Slipped and jogged loose a memory

Thread Tools
 
Old 07-25-2014, 09:20 PM
  # 1 (permalink)  
Member
Thread Starter
 
ladyscribbler's Avatar
 
Join Date: Sep 2013
Location: Iowa
Posts: 3,050
Slipped and jogged loose a memory

So yesterday I let myself get sucked into a big ridiculous argument with my ex. He is irate that I filed for child support, doesn't understand why I left, blah, blah.
I was rehashing this conversation with my therapist today and she stopped me and said, "You sound like you're trying to justify something you had every right to do. Why do you think that is?"
So I've been thinking about this, and yes, my ex is trying to put me on the defensive so he can be the eternal victim. But why do I have such a massive insatiable need for his approval? Why do I still, after everything, feel the need to justify myself when I've done nothing wrong?
I've been thinking back to my dad, who is an alcoholic, and the way he used to be cutting and critical, always nitpicking every little thing. An A minus instead of an A, coming in third place in a spelling bee. Nasty digs, little barbs delivered with a smirk. It got worse after he remarried. His new wife is also an alcoholic and hugely codependent. She participated in tearing my brother and I down because we were reminders that he'd been married before. We didn't live there full time like her daughter so we were second class citizens.
I spent a long time being absolutely desperate for their approval, trying and failing to win them over time and again. Yet they carried on like they were a perfect couple.
By the time they'd been married a few months, they had both gained a lot of weight, probably due to drinking two thousand calories a day, and decided to do a couple's diet. They stopped eating solid food and got cans of powdered Slim Fast, mixing it with vodka and Irish cream liquor. They lived on this concoction for months.
They were so messed up, but I never saw that. I always thought I was the problem. I was always made to feel as though I was the problem.
I do not need the approval of people like them. I was never the problem. I do not have to justify myself.
ladyscribbler is offline  
Old 07-25-2014, 09:30 PM
  # 2 (permalink)  
Guest
 
Join Date: Aug 2013
Location: Sydney Australia
Posts: 4,225
Slimfast and vodka...the stuff all healthy relationships are based on. :/

Your ex needs to contribute the the cost of raising his children. That is a fact. Your children will thank you one day for standing up for what was theirs.
Croissant is offline  
Old 07-25-2014, 09:33 PM
  # 3 (permalink)  
RIP Sweet Suki
 
suki44883's Avatar
 
Join Date: Apr 2008
Location: In my sanctuary, my home
Posts: 39,870
Your thoughts, emotions, feelings, etc. are as legitimate, relevant and important as anyone's. You need no one's approval if you are doing what you feel is right for you. It took me decades to finally realize that. If people have a problem with how you think or what you do, then that is their problem, not yours.

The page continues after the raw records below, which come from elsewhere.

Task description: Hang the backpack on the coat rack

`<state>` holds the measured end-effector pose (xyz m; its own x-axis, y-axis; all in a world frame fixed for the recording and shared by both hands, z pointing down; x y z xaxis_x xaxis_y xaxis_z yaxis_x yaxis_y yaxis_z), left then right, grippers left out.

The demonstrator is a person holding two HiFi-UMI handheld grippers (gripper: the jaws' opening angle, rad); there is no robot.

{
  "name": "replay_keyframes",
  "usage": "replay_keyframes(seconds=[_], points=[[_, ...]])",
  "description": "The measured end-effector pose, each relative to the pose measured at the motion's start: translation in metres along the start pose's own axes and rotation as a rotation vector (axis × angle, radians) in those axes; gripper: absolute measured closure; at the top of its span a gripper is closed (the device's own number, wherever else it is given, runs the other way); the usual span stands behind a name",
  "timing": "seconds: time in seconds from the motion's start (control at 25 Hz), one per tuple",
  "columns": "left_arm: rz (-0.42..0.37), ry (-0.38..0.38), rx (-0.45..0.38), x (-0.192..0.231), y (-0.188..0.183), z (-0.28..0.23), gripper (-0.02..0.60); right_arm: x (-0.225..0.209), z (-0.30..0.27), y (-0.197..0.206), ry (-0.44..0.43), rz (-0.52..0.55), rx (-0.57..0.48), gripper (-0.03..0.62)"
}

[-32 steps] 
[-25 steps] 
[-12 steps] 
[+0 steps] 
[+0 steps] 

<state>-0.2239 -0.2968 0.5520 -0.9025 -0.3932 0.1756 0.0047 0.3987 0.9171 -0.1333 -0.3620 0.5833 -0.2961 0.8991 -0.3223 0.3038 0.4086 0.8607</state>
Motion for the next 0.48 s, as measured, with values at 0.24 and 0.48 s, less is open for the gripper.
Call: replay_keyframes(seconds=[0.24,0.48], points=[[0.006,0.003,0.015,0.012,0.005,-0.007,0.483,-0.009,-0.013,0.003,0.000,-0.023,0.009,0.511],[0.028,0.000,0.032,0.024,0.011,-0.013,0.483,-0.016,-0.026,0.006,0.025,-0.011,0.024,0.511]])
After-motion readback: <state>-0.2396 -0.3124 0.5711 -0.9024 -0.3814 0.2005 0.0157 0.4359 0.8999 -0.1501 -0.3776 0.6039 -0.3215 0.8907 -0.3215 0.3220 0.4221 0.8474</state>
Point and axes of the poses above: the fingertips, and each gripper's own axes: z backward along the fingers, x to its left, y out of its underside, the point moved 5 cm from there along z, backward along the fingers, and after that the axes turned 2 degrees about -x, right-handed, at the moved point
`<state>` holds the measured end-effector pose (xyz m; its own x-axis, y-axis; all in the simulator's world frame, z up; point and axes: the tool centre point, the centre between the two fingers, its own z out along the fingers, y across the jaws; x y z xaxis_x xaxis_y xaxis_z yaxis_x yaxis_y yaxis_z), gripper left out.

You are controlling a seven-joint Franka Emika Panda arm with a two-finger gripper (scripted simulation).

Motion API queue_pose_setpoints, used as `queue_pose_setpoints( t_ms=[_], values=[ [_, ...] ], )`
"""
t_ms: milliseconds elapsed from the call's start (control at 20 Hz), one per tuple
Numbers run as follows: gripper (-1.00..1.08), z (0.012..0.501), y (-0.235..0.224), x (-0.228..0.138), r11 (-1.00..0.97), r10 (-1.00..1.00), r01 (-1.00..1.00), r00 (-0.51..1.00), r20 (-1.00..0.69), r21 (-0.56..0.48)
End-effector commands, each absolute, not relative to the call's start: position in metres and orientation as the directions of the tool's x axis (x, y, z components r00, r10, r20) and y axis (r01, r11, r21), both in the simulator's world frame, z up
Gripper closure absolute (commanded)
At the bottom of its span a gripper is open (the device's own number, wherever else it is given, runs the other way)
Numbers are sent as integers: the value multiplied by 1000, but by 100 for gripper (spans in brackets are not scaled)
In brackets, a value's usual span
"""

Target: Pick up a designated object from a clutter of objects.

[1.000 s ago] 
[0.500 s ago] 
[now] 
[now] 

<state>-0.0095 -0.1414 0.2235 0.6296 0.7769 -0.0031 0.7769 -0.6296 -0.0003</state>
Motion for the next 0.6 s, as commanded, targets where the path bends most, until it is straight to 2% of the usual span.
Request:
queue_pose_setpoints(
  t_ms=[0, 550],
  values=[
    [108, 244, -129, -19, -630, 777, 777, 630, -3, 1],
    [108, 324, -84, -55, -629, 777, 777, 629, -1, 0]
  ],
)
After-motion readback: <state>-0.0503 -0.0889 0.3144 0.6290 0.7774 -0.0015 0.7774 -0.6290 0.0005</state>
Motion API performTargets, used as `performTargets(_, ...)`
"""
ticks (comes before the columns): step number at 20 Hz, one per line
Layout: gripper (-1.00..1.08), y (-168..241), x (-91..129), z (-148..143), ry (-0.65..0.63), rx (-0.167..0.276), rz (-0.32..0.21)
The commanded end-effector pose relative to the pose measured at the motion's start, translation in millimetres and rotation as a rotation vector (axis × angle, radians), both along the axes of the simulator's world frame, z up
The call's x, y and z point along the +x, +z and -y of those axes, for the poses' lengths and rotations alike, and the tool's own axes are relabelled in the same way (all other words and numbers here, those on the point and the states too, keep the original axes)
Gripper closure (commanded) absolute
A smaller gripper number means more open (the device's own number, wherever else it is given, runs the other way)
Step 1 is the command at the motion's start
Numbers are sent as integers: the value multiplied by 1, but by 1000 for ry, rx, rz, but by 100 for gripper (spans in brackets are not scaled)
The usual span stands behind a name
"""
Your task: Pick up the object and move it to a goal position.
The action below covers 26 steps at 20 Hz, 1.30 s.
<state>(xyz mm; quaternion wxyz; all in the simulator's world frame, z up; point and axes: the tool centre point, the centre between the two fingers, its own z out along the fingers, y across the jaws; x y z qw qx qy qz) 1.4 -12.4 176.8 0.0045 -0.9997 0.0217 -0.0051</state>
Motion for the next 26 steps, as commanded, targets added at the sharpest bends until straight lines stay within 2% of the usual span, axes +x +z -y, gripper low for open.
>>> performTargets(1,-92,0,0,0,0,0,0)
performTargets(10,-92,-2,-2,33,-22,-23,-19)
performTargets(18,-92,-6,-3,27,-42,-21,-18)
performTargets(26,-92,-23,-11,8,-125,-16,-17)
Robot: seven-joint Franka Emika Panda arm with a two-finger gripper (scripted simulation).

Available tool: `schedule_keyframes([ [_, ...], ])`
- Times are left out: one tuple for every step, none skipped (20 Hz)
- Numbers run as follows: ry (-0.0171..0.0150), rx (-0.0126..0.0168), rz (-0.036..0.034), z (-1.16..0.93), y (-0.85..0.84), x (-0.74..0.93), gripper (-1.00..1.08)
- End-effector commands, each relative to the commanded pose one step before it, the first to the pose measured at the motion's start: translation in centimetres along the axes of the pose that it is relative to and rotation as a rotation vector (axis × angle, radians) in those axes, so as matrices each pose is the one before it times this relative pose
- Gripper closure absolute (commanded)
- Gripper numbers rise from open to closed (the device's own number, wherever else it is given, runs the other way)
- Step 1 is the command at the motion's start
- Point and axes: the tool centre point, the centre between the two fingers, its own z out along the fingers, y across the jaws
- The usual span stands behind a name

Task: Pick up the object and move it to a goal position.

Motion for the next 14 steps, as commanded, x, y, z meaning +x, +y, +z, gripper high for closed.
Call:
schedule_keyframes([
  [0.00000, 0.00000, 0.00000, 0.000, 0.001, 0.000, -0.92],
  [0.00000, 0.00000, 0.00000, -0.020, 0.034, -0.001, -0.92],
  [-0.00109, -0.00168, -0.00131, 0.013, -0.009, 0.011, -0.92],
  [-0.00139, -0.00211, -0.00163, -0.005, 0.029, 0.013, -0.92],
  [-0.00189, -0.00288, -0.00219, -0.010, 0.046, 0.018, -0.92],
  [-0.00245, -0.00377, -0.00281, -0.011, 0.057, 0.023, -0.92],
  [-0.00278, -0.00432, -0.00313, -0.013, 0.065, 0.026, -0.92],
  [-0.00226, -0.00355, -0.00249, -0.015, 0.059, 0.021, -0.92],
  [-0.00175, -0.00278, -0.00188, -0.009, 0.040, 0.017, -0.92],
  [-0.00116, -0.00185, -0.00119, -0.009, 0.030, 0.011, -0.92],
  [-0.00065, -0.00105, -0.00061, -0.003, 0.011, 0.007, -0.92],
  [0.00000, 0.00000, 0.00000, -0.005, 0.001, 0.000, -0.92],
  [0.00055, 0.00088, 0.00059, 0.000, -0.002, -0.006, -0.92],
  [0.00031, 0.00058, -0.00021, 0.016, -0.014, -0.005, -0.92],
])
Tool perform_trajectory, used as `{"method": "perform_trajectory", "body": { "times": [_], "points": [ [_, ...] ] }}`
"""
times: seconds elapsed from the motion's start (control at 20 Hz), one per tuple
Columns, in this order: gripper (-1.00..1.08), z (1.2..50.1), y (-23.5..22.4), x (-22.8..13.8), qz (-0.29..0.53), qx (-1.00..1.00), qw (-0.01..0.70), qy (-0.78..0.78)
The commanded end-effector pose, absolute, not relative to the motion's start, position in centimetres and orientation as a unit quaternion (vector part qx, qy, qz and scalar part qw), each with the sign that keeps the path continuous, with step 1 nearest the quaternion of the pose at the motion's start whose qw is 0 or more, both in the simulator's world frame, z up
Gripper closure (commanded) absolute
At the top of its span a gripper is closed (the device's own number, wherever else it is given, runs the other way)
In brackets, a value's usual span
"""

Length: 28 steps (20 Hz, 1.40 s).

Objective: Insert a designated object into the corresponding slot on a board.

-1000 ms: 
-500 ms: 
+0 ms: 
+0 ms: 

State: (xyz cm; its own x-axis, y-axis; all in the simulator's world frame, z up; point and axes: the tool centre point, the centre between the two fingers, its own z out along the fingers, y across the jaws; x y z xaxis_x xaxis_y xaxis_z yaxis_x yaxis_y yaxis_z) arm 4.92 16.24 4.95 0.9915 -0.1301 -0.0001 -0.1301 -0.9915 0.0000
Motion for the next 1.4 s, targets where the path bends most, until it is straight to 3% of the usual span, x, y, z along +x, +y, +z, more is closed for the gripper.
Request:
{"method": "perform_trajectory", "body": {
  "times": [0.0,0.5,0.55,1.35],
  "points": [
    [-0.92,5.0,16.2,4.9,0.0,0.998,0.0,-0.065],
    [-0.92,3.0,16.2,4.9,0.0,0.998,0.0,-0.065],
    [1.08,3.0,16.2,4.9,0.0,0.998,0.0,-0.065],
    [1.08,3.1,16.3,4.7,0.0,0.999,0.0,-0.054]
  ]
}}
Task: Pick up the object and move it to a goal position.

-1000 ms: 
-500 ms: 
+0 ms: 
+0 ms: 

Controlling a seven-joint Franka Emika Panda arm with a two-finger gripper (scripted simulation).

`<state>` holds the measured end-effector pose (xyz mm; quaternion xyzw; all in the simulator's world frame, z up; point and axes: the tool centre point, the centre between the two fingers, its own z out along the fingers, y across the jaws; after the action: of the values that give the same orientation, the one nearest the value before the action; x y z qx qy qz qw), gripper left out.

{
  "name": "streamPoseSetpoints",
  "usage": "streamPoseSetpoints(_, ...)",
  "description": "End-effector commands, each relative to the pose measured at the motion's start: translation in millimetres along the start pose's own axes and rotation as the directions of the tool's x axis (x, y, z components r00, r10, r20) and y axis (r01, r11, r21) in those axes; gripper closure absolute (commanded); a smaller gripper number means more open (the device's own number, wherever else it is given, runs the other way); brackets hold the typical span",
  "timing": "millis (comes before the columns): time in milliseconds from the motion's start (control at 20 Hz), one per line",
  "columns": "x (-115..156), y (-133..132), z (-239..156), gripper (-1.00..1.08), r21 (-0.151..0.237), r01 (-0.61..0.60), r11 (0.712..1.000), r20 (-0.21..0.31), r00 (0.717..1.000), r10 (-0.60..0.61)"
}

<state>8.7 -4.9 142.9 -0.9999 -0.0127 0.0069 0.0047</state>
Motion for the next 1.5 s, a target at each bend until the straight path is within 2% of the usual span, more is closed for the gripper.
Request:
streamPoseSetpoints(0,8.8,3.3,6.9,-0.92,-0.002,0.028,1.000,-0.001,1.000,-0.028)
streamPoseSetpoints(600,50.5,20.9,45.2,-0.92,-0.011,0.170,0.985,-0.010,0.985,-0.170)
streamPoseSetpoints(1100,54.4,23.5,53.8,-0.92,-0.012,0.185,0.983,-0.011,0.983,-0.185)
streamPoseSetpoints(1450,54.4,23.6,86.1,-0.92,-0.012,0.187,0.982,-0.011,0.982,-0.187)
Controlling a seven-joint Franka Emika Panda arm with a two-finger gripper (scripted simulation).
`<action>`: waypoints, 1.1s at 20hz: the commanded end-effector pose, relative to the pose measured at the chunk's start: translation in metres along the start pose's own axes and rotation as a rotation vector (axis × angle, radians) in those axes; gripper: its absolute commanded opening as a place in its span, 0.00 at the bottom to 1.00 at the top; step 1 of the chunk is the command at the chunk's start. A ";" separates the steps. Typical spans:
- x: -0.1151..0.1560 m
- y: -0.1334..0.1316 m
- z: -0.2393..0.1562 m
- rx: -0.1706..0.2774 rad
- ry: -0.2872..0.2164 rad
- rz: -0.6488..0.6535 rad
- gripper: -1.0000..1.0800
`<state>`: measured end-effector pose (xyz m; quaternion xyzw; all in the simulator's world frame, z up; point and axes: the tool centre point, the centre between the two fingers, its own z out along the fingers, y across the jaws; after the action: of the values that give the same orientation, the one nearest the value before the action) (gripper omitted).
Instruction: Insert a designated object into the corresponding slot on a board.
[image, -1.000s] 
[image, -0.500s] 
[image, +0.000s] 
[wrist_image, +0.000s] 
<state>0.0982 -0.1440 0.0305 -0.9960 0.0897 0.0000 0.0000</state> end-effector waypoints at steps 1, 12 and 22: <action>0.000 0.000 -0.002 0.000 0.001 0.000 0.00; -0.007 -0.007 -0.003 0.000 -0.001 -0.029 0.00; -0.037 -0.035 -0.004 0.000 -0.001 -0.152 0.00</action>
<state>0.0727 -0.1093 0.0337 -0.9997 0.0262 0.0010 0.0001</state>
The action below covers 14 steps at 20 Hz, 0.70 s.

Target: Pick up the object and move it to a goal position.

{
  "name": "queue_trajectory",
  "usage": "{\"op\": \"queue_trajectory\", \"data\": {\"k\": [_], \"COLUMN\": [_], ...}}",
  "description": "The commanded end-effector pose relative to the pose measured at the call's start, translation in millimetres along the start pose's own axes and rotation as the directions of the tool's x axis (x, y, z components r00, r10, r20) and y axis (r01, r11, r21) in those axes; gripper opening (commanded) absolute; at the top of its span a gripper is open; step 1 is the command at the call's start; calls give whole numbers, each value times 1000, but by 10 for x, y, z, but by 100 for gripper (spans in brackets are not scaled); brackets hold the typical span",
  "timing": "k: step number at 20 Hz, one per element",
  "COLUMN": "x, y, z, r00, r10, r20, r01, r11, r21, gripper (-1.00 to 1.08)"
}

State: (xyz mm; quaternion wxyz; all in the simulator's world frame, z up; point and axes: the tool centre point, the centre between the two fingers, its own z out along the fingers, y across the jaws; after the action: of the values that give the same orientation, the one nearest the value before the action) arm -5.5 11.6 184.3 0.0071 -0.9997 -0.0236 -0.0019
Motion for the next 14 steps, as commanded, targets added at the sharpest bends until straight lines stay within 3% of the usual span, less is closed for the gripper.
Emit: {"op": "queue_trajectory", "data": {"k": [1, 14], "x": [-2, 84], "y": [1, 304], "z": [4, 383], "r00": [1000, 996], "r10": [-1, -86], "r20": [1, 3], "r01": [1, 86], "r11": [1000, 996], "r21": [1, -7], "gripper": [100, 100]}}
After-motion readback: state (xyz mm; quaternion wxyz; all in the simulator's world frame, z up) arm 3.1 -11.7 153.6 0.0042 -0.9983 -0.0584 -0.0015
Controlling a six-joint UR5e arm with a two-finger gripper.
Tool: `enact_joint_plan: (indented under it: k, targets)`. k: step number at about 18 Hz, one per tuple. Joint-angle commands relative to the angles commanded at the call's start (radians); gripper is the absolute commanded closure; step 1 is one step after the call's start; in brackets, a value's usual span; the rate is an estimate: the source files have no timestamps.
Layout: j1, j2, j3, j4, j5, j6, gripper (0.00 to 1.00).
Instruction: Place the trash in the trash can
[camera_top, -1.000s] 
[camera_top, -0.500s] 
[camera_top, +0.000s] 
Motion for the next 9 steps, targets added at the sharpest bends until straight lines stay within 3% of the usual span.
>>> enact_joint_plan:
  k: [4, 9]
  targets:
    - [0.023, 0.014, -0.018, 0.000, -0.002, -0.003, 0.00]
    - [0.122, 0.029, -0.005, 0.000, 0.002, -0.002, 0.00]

So far as filing for child support...well, he's just going to have to suck that up. He has a responsibility to support his children and the court will make sure that happens.

Your therapist sounds like someone who is on the ball. I like that she pointed out to you that you have a right to do what you feel is best for yourself and your children.

I have a feeling you are going to be just fine.
suki44883 is offline  
Old 07-26-2014, 01:10 AM
  # 4 (permalink)  
Bunnies!
 
NWGRITS's Avatar
 
Join Date: Aug 2012
Location: Florida
Posts: 1,905
Oh yes. The exhole could never handle raising our kids and yet I still feel like I need his approval. He's not an A, just an a-hole with mommy issues. I get it. And, like you, I wonder why the hell I feel like I need approval from someone who couldn't get his **** together if I handed him a bucket and a shovel. His cousin told me tonight that he really does live in some alternate universe, because his reality is totally different than the rest of the world's. Also like you, I'm starting to put my foot down and making sure my kids come first. We've all played second fiddle to his butt for far too long. Go get him!
NWGRITS is offline  
Old 07-26-2014, 02:17 AM
  # 5 (permalink)  
Member
 
Join Date: May 2013
Location: east coast
Posts: 1,332
I certainly understand the feeling that you need to justify yourself. When we dont get the validation as children that we are human and have needs, wants, and desires we are stuck repeating that approval seeking from other adults forever unless we validate ourselves.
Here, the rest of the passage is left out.